Nathanael Arkor (Dec 09 2020 at 12:31):

Theorem 4.26 of Tanaka's thesis Pseudo-Distributive Laws and a Unified Framework for Variable Binding contains the equivalence of 1, 3 and 4. It also follows from Corollary 6.20 of Distributive laws for relative monads. However, I don't think I've seen an explicit reference to 2 outside of Beck's paper (I have also looked for a unified statement in the past and been unable to find one).

Jonas Frey (Dec 09 2020 at 15:54):

Ralph Sarkis said:

Proposition 5.2.5 in Bart Jacobs' Introduction to Coalgebra shows the correspondence between extensions of a functor $F$ to the Kleisli category $C_T$ and distributive laws of the functor $F$ over the monad $T$

ahh that's a good point that it works w/o the monad structure on the lifted functor. at this level of generality it should be precisely the universal property of the Kleisli category viewed as a lax colimit.

Jonas Frey (Dec 09 2020 at 16:12):

Nathanael Arkor said:

Theorem 4.26 of Tanaka's thesis Pseudo-Distributive Laws and a Unified Framework for Variable Binding contains the equivalence of 1, 3 and 4.

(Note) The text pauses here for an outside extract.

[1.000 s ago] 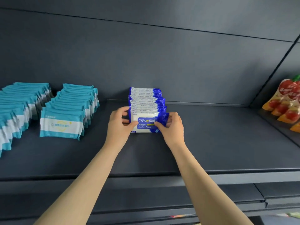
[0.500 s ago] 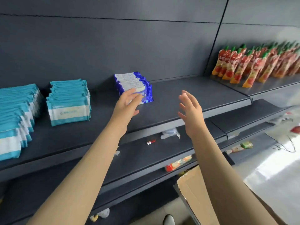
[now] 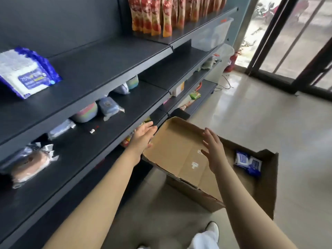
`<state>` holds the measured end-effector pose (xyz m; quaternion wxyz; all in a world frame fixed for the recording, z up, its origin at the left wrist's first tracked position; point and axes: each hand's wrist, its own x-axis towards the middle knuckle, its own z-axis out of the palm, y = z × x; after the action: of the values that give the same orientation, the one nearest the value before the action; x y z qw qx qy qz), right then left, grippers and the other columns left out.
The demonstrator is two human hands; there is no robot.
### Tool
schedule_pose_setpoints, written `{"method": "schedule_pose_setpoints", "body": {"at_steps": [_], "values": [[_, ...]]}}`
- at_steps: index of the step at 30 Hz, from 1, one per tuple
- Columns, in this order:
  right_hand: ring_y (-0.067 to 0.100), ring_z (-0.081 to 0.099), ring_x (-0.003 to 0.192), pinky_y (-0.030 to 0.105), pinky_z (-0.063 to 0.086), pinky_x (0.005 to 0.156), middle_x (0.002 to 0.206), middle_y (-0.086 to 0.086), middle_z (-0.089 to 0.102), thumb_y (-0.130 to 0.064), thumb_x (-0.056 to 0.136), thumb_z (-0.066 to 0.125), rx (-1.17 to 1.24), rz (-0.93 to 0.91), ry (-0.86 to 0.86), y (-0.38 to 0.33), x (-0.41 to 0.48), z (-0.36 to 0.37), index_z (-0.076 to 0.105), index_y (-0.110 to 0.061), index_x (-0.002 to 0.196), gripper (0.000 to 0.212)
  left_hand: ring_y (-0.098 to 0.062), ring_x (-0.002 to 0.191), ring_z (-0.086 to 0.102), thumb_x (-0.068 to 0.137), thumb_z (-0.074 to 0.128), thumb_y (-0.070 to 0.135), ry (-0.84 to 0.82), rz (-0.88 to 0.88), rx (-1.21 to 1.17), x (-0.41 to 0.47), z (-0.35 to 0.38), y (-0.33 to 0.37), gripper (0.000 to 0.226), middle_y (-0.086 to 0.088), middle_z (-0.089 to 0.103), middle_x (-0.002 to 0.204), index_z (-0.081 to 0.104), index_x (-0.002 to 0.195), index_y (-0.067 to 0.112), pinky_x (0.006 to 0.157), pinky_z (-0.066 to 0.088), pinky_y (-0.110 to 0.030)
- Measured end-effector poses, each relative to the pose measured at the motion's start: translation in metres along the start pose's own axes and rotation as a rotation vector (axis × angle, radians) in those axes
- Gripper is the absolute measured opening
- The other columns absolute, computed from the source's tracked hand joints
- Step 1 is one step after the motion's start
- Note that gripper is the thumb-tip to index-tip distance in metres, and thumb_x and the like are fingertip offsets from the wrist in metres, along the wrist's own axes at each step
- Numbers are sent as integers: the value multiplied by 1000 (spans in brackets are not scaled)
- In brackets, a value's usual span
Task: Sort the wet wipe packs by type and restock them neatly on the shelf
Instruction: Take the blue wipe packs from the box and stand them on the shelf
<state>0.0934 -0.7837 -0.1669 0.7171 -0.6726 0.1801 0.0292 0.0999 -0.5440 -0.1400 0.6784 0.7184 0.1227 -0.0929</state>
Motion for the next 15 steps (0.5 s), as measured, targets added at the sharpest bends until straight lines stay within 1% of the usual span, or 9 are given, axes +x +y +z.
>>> {"method": "schedule_pose_setpoints", "body": {"at_steps": [2, 5, 8, 11, 13, 15], "values": [[26, 40, 138, 47, 37, 112, 151, -1, 43, -52, 98, 49, 0, 58, 66, 18, 7, -44, 40, -29, 145, 53, -14, 122, 52, 95, 57, 45, -55, -54, 29, 8, 39, -16, 36, 10, 53, 135, 52, 129, 36, 105, 45, -43], [27, 40, 139, 43, 38, 109, 152, -2, 42, -56, 97, 48, -8, 140, 123, 42, 24, -111, 38, -30, 148, 58, -14, 120, 53, 94, 58, 47, -100, -140, 46, 23, 101, -37, 34, 10, 55, 133, 55, 125, 36, 102, 46, -40], [27, 41, 138, 45, 38, 109, 152, 0, 41, -55, 97, 48, -3, 246, 163, 60, 45, -173, 37, -28, 148, 59, -15, 118, 55, 93, 59, 46, -98, -223, 33, 35, 165, -60, 26, 10, 58, 128, 57, 118, 39, 100, 47, -39], [27, 40, 139, 47, 36, 111, 153, 0, 40, -54, 98, 48, 28, 339, 198, 80, 69, -230, 37, -27, 149, 59, -16, 117, 55, 94, 59, 44, -112, -306, 31, 48, 227, -82, 22, 8, 58, 129, 58, 115, 39, 101, 46, -40], [26, 40, 138, 45, 38, 107, 151, -1, 41, -53, 99, 48, 52, 394, 229, 94, 86, -262, 39, -28, 147, 55, -17, 117, 56, 94, 59, 44, -106, -374, 19, 60, 264, -97, 23, 5, 59, 130, 59, 115, 35, 102, 47, -41], [24, 41, 136, 41, 39, 99, 149, -2, 44, -52, 99, 49, 65, 430, 266, 106, 106, -290, 43, -29, 144, 51, -19, 118, 57, 94, 60, 42, -94, -435, 8, 73, 297, -112, 26, 3, 59, 131, 59, 118, 32, 102, 47, -41]]}}
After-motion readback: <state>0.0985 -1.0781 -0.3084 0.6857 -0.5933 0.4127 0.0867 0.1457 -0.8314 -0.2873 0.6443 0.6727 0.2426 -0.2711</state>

Ahh that's pretty close, thanks.

I don't think I've seen an explicit reference to 2 outside of Beck's paper (I have also looked for a unified statement in the past and been unable to find one).

Barr and Wells reproduce precisely Beck's statement, with the advantage of better readability since they write compositions in the conventional way. I guess I'm just wondering why they didn't include the statement about Kleisli categories, since the Kleisli and EM-constructions and their relation are discussed at great length in the book.

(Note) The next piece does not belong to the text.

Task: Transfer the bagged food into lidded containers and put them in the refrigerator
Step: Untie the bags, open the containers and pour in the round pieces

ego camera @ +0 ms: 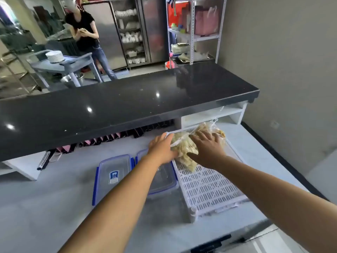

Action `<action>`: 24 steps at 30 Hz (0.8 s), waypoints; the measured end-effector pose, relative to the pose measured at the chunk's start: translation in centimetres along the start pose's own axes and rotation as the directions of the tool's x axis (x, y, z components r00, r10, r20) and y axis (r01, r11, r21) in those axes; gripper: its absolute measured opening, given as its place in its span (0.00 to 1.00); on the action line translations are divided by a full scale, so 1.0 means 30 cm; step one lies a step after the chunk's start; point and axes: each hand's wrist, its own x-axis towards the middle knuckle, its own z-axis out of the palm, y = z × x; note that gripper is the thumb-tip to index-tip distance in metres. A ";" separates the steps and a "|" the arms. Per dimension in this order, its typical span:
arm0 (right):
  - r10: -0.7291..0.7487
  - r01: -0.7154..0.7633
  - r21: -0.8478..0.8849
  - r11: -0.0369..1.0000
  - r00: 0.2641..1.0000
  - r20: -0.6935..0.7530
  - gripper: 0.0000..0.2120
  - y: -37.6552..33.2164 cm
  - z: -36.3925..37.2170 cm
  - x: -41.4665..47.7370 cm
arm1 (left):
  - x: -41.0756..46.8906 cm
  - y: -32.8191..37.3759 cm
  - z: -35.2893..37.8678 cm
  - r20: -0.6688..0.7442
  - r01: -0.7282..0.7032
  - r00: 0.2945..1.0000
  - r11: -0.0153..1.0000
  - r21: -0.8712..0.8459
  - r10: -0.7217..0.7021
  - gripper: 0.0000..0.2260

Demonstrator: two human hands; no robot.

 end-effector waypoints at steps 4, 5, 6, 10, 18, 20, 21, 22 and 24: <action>-0.081 0.085 -0.045 0.995 0.993 0.089 0.38 0.030 0.030 0.078 | 0.090 0.020 0.017 0.116 0.086 0.990 0.996 -0.025 -0.083 0.43; -0.090 0.094 -0.050 0.994 0.992 0.087 0.38 0.034 0.042 0.096 | 0.115 0.020 0.022 0.126 0.095 0.988 0.995 -0.018 -0.092 0.43; -0.100 0.105 -0.057 0.993 0.991 0.086 0.39 0.039 0.051 0.109 | 0.134 0.023 0.024 0.140 0.104 0.985 0.995 -0.010 -0.102 0.44; -0.115 0.117 -0.017 0.993 0.989 0.091 0.43 0.058 0.099 0.144 | 0.187 0.030 0.006 0.244 0.151 0.958 0.988 0.010 -0.149 0.50; -0.164 0.164 0.005 0.986 0.982 0.093 0.47 0.082 0.169 0.135 | 0.251 0.036 0.027 0.316 0.086 0.941 0.988 0.131 -0.124 0.54; -0.150 0.150 0.006 0.989 0.986 0.075 0.47 0.072 0.178 0.126 | 0.262 0.033 0.039 0.315 0.079 0.942 0.988 0.135 -0.119 0.55; -0.138 0.138 0.007 0.990 0.988 0.065 0.45 0.062 0.185 0.122 | 0.265 0.030 0.045 0.308 0.087 0.944 0.990 0.114 -0.118 0.55; -0.125 0.125 0.014 0.992 0.991 0.044 0.44 0.051 0.191 0.118 | 0.266 0.030 0.050 0.295 0.087 0.949 0.992 0.087 -0.109 0.54; -0.091 0.092 0.041 0.995 0.996 -0.018 0.40 0.033 0.203 0.111 | 0.262 0.034 0.056 0.261 0.067 0.962 0.997 0.040 -0.076 0.52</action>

Mike Shulman (Dec 09 2020 at 16:53):

For monads $S,T$ on an object $C$ in a 2-category $\mathcal{K}$, an extension of $T$ to $C_S$ in $\mathcal{K}$ is the same as a lifting of $T$ to $C^S$ in $\mathcal{K}^{\mathrm{op}}$. So since the proof is purely diagrammatic and works in any 2-category, the equivalence with (3) implies the equivalence with (4). (Note that a distributive law $TS\to ST$ in $\mathcal{K}$ becomes a distributive law $ST\to TS$ in $\mathcal{K}^{\mathrm{op}}$.)